EUPHROSINE(impatiente.)
Ahi !

ARLEQUIN
Ne mentez point ; on vous a communiqué les sentiments de mon âme ; rien n'est plus obligeant pour vous.

EUPHROSINE
Quel état !

ARLEQUIN
Vous me trouvez un peu nigaud, n'est-il pas vrai ? Mais cela se passera ; c'est que je vous aime, et que je ne sais comment vous le dire.

EUPHROSINE
Vous ?

ARLEQUIN
Eh pardi ! Oui ; qu'est-ce qu'on peut faire de mieux ? Vous êtes si belle ! Il faut bien vous donner son coeur, aussi bien vous le prendriez de vous-même.

EUPHROSINE
Voici le comble de mon infortune.

ARLEQUIN(lui regardant les mains.)
Quelles mains ravissantes ! Les jolis petits doigts ! Que je serais heureux avec cela ! Mon petit coeur en ferait bien son profit. Reine, je suis bien tendre, mais vous ne voyez rien. Si vous aviez la charité d'être tendre aussi, oh ! Je deviendrais fou tout à fait.

EUPHROSINE
Tu ne l'es déjà que trop.

ARLEQUIN
Je ne le serai jamais tant que vous en êtes digne.

EUPHROSINE
Je ne suis digne que de pitié, mon enfant.

ARLEQUIN
Bon, bon ! À qui est-ce que vous contez cela ? Vous êtes digne de toutes les dignités imaginables ; un empereur ne vous vaut pas, ni moi non plus ; mais me voilà, moi, et un empereur n'y est pas ; et un rien qu'on voit vaut mieux que quelque chose qu'on ne voit pas.
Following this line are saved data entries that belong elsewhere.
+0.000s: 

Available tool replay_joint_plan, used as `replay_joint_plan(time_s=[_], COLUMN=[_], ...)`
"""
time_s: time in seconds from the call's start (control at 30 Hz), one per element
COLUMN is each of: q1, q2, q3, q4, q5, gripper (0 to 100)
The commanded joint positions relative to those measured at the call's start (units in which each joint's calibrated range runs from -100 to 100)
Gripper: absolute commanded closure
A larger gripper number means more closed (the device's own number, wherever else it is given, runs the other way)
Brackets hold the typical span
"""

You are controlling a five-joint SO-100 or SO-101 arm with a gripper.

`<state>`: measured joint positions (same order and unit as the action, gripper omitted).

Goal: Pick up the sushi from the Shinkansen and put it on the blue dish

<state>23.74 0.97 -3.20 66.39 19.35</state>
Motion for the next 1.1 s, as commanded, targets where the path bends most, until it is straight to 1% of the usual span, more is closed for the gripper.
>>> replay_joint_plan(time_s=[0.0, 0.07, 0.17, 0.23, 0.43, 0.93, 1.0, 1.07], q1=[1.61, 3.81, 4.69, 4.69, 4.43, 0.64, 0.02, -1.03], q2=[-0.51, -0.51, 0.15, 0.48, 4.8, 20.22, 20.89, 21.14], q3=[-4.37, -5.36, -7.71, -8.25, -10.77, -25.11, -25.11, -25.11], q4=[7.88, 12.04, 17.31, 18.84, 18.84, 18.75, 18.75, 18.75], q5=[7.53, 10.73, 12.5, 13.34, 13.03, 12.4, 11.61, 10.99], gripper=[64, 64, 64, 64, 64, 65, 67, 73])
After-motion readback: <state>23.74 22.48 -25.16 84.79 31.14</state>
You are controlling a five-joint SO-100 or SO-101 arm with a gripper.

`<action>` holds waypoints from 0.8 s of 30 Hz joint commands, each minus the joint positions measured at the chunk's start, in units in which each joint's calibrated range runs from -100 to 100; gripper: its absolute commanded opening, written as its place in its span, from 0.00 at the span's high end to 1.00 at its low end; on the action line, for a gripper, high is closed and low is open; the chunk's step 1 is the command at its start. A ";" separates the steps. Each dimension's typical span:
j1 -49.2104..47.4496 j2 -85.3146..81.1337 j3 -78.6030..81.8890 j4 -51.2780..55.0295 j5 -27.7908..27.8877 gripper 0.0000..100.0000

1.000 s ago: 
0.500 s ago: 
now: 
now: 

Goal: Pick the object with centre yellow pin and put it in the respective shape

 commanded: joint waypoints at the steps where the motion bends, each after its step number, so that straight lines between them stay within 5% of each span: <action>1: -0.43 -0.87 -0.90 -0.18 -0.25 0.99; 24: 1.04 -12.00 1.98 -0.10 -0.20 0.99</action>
Qu'en dites-vous ?

EUPHROSINE
Arlequin, il me semble que tu n'as point le coeur mauvais.

ARLEQUIN
Oh ! Il ne s'en fait plus de cette pâte-là ; je suis un mouton.

EUPHROSINE
Respecte donc le malheur que j'éprouve.

ARLEQUIN
Hélas ! Je me mettrais à genoux devant lui.

EUPHROSINE
Ne persécute point une infortunée, parce que tu peux la persécuter impunément. Vois l'extrémité où je suis réduite ; et si tu n'as point d'égard au rang que je tenais dans le monde, à ma naissance, à mon éducation, du moins que mes disgrâces, que mon esclavage, que ma douleur t'attendrissent. Tu peux ici m'outrager autant que tu le voudras ; je suis sans asile et sans défense ; je n'ai que mon désespoir pour tout secours, j'ai besoin de la compassion de tout le monde, de la tienne même, Arlequin ; voilà l'état où je suis ; ne le trouves-tu pas assez misérable ? Tu es devenu libre et heureux, cela doit-il te rendre méchant ? Je n'ai pas la force de t'en dire davantage : je ne t'ai jamais fait de mal ; n'ajoute rien à celui que je souffre.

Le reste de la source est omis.